Parse-tika throws some URL's away
---------------------------------
Key: NUTCH-984
URL: https://issues.apache.org/jira/browse/NUTCH-984
Project: Nutch
Issue Type: Bug
Components: parser
Affects Versions: 1.3, 2.0
Reporter: Markus Jelsma
Priority: Critical
Fix For: 1.3, 2.0
For some reason using parse-tika a crawl just wouldn't dive into some website
news archive. The paging through the news archive is done with simple anchors:
<div class="page active">1</div> <a href="/nieuws/overzicht/1/"><div
class="page">2</div> </a> <a href="/nieuws/overzicht/2/"><div
class="page">3</div> </a>
I added some logging to DOMContentUtils:
2011-04-18 18:26:09,788 INFO tika.DOMContentUtils - Throw away link:
http://www.site.nl/nieuws/overzicht/1/
2011-04-18 18:26:09,788 INFO tika.DOMContentUtils - Throw away link:
http://www.site.nl/nieuws/overzicht/2/
2011-04-18 18:26:09,788 INFO tika.DOMContentUtils - Throw away link:
http://www.site.nl/nieuws/overzicht/3/
...
Now, this is rather funky. The code for private boolean
shouldThrowAwayLink(Node node, NodeList children, int childLen, LinkParams
params) is the same for parse-html and parse-tika. I also tested the two
parsers between versions 1.2 and 1.3 for the following URL.

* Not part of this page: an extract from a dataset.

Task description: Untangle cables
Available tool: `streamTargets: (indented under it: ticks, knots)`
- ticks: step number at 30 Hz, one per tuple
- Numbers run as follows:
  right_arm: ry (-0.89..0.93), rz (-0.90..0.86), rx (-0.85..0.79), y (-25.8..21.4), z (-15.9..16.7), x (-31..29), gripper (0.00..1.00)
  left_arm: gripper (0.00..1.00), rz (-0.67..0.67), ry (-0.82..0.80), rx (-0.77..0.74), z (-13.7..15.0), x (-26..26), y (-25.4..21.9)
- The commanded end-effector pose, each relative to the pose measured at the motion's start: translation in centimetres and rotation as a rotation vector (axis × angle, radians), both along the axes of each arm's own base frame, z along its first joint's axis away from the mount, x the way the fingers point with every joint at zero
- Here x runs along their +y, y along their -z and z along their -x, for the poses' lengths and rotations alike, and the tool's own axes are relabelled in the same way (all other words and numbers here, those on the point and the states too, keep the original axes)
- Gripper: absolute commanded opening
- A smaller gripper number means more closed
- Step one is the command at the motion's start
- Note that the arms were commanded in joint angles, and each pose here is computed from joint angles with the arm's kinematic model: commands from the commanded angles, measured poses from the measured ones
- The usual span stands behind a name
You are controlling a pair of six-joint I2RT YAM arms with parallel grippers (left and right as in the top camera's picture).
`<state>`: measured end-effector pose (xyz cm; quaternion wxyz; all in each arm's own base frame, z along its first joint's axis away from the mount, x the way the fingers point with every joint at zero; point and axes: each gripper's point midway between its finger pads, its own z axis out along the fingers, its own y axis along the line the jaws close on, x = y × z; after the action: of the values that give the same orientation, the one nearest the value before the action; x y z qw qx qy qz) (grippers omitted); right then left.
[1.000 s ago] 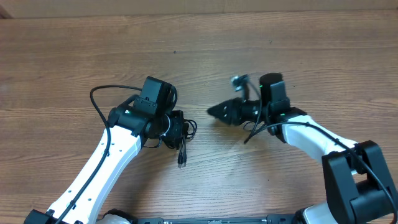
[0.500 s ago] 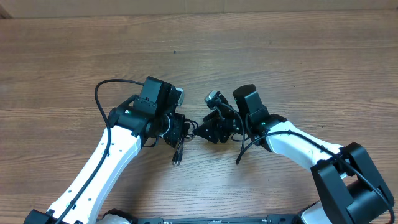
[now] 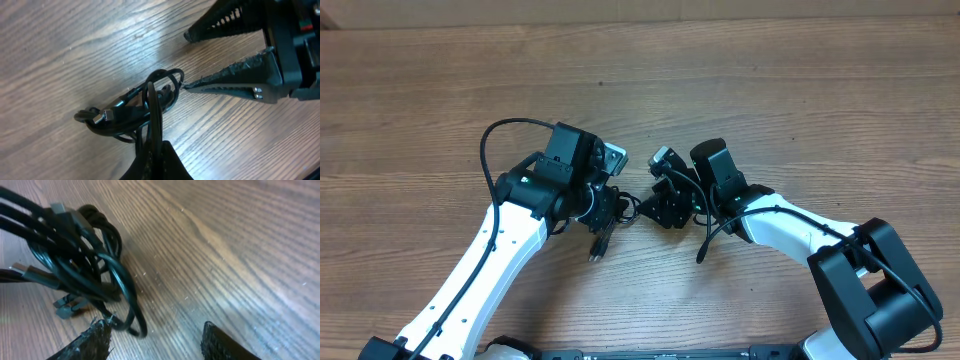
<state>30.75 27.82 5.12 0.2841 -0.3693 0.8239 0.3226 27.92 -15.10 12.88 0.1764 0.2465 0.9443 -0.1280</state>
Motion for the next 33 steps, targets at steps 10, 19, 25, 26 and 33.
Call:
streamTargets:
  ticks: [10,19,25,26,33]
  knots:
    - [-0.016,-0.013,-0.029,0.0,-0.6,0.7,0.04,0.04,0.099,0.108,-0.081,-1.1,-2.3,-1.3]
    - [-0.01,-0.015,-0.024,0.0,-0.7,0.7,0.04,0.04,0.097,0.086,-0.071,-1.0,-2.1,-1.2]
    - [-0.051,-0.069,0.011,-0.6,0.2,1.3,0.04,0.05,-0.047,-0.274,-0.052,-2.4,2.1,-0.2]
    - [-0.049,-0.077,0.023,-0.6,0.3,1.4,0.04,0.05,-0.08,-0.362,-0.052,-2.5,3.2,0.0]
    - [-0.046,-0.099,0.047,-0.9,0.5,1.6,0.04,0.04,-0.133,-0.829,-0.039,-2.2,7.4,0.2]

http://news.bbc.co.uk/2/hi/europe/country_profiles/1154019.stm
1.2 - parse-tika: 196
1.2 - parse-html: 296
1.3 - parse-tika: 279
1.3 - parse-html: 296
Something clearly improved in 1.3 but not generating the remaining URL's are a
blocker for parse-tika in my case.
--
This message is automatically generated by JIRA.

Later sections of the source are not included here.